PERUGIA – Ha passato quasi 18 anni in carcere con l’accusa di essere stato la “mente” del sequestro di Vanna Licheri: oggi Pietro Paolo Melis è stato assolto “per non avere commesso il fatto” dalla Corte d’appello di Perugia che ne ha ordinato “l’immediata” scarcerazione.
Sentenza arrivata al termine del processo di revisione chiesto e ottenuto dai suoi difensori, gli avvocati Alessandro Ricci e Maria Antonietta Salis. “La più grande soddisfazione. Un risultato che appaga pienamente gli sforzi profusi per l’affermazione dell’innocenza di un uomo detenuto da tanto tempo” il commento dei legali.
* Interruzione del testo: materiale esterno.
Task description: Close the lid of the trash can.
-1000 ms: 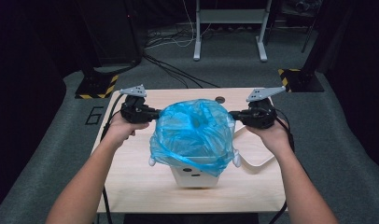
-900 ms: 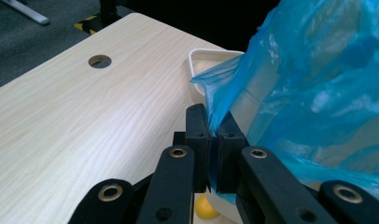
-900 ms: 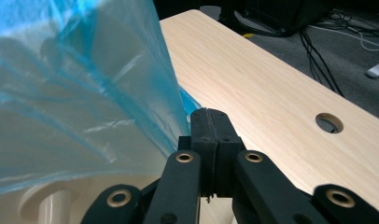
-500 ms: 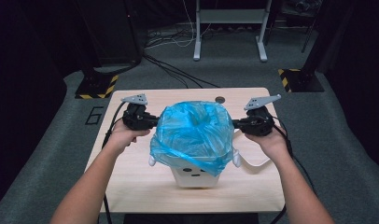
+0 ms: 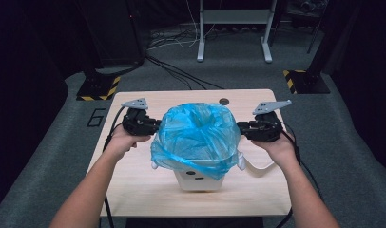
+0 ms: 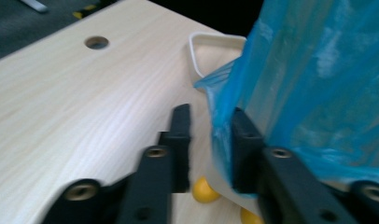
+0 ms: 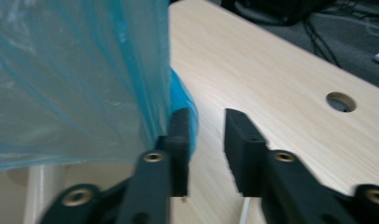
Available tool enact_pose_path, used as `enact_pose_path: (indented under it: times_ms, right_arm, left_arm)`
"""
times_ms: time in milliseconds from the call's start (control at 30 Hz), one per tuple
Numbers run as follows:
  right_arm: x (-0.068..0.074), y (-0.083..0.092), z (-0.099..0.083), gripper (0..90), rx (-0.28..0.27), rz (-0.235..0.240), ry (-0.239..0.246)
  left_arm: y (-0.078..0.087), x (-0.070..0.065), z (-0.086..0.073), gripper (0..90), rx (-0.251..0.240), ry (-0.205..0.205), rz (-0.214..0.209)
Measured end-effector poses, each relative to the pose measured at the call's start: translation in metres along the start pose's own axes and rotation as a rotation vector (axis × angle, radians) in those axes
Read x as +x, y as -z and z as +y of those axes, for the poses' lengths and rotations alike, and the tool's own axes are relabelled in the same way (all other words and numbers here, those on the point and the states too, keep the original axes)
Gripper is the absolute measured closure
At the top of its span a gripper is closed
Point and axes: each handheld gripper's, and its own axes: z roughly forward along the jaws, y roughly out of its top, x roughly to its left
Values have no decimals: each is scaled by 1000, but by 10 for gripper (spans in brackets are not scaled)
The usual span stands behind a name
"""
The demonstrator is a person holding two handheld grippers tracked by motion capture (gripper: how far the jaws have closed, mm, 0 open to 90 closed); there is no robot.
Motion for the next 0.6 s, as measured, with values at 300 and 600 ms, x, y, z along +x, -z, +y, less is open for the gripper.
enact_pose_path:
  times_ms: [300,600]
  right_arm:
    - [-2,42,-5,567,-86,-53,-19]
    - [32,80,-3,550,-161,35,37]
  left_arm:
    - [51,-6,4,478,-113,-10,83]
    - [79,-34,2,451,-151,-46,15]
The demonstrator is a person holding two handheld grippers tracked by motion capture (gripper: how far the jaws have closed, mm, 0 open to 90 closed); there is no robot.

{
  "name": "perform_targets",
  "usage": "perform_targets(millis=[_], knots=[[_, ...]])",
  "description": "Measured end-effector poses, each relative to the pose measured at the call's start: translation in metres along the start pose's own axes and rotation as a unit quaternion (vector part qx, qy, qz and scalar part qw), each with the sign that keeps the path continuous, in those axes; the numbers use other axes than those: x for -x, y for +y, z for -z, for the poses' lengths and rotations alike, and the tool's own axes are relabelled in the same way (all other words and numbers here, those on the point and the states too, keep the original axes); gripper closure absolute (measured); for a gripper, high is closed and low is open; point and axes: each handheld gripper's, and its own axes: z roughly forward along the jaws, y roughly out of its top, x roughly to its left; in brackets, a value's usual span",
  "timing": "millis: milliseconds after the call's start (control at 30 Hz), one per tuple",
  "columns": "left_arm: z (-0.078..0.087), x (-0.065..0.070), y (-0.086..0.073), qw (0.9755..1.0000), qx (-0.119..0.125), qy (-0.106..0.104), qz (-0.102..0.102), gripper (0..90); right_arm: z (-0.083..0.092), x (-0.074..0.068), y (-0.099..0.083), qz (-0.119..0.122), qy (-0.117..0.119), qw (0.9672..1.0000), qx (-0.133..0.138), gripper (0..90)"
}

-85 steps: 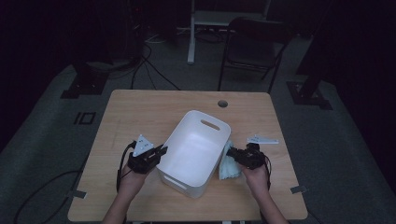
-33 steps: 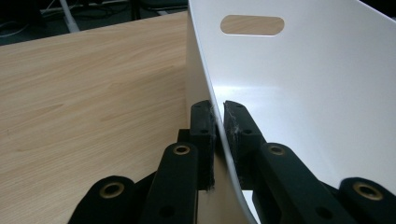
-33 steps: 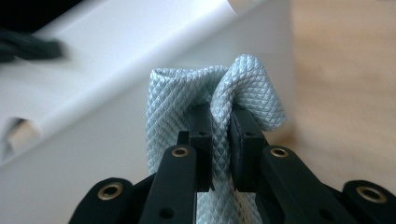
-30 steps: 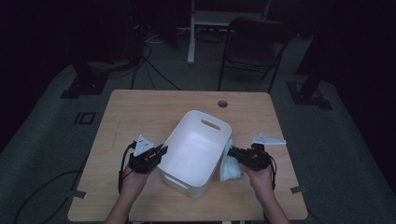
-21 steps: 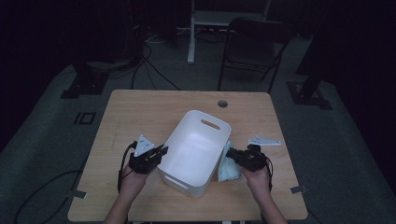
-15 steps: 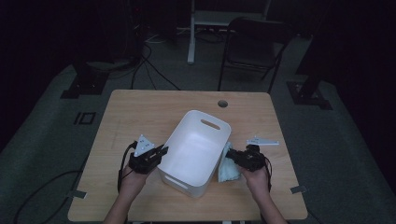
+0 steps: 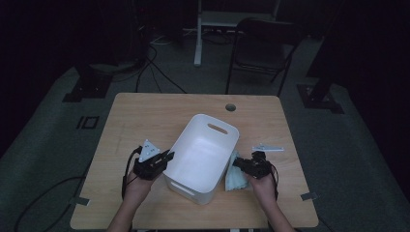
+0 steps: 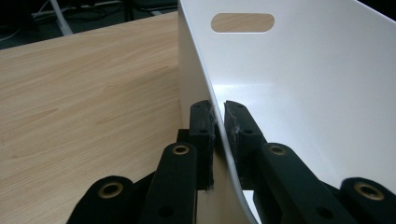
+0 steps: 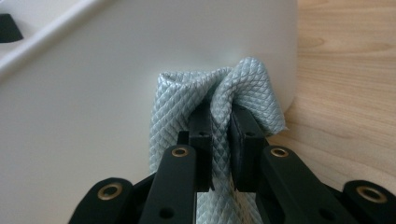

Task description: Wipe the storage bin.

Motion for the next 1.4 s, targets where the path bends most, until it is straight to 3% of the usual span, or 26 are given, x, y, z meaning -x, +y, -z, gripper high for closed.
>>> perform_targets(millis=[633,900,1067,1200,1400], knots=[[-0.001,0.002,0.001,1.0000,-0.003,0.002,-0.001,81.9,-0.026,0.018,-0.015,-0.020,-0.013,0.9986,-0.047,81.2],[-0.001,0.003,0.000,0.9999,-0.001,0.008,0.009,81.8,-0.029,0.021,-0.016,-0.023,-0.013,0.9983,-0.052,81.3],[-0.001,0.003,0.000,0.9999,-0.001,0.010,0.010,81.8,-0.017,0.014,-0.010,-0.014,-0.001,0.9991,-0.039,81.3],[-0.001,0.004,0.001,0.9999,-0.005,0.015,0.004,81.8,0.006,-0.001,0.000,-0.020,0.041,0.9990,-0.004,81.2],[-0.001,0.003,0.001,0.9999,-0.005,0.012,0.005,81.9,0.032,-0.024,0.015,0.003,0.070,0.9968,0.039,81.2]])
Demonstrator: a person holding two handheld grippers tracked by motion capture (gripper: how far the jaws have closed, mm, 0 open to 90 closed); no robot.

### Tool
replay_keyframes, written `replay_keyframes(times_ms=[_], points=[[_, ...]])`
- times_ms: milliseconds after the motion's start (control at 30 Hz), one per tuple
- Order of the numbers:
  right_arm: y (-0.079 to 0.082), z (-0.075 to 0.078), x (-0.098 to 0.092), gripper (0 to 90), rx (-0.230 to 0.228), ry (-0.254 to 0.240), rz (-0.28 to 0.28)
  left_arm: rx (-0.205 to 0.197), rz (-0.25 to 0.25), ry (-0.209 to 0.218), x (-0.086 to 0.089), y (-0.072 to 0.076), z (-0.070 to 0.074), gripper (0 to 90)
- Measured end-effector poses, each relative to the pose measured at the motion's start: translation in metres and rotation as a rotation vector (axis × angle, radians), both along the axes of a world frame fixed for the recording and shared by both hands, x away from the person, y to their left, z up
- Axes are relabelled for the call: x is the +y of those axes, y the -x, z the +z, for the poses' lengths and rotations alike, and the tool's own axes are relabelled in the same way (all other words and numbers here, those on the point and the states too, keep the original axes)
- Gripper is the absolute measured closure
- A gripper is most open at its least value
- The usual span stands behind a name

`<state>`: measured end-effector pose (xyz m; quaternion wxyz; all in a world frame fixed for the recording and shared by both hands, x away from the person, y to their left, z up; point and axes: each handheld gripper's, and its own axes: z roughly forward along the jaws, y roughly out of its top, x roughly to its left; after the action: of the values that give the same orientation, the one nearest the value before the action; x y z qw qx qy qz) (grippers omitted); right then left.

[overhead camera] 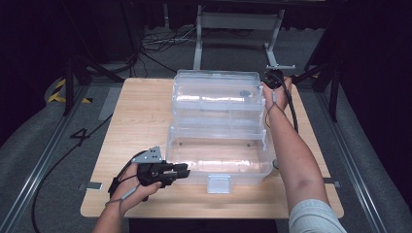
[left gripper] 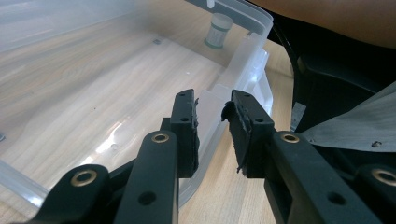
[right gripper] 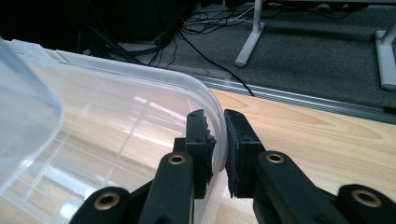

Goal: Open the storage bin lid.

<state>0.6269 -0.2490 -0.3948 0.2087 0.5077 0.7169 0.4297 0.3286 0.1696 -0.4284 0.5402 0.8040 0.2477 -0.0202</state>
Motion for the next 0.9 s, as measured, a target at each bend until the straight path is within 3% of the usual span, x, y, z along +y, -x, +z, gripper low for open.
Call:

L’allevatore di Mamoiada (Nuoro), oggi 56 anni, venne arrestato nel dicembre del 1998. Per l’accusa era stato uno degli organizzatori del sequestro di Vanna Licheri, possidente di Abbasanta (Oristano), rapita il 14 maggio del 1995 poi morta durante la prigionia. Forse nel mese di ottobre di quello stesso anno, ipotizzarono gli inquirenti, quando cessarono i contatti tra rapitori e familiari. Melis, che si è sempre proclamato estraneo al sequestro, finì in carcere anche sulla base di una perizia fonica che individuava come sua la voce in un’intercettazione ambientale in auto con un altro imputato. Venne quindi condannato a 30 anni di reclusione con una sentenza divenuta definitiva il 13 dicembre del 1999. I suoi difensori non si sono però mai arresi. Hanno quindi chiesto e ottenuto la revisione del processo davanti alla Corte d’appello di Perugia, per questioni procedurali.
Con una consulenza di parte per la quale sono stati utilizzati software sofisticati sono infatti riusciti a mettere in discussione la perizia fonica che all’epoca identificò la voce. E il nuovo processo d’appello ha dato loro ragione, concludendosi con l’assoluzione di Melis. L’allevatore nel corso del processo di secondo grado celebrato a Cagliari aveva affermato che mai avrebbe potuto compiere un reato “così infame” come il sequestro di persona perché anche la sua famiglia era rimasta vittima di un rapimento. Innocenza ribadita anche dopo sentenza di condanna “Mi hanno rovinato la vita per niente – ha detto -, mi condannano senza una prova. Non hanno una prova”. Un’innocenza oggi riconosciuta dalla Corte d’appello di Perugia.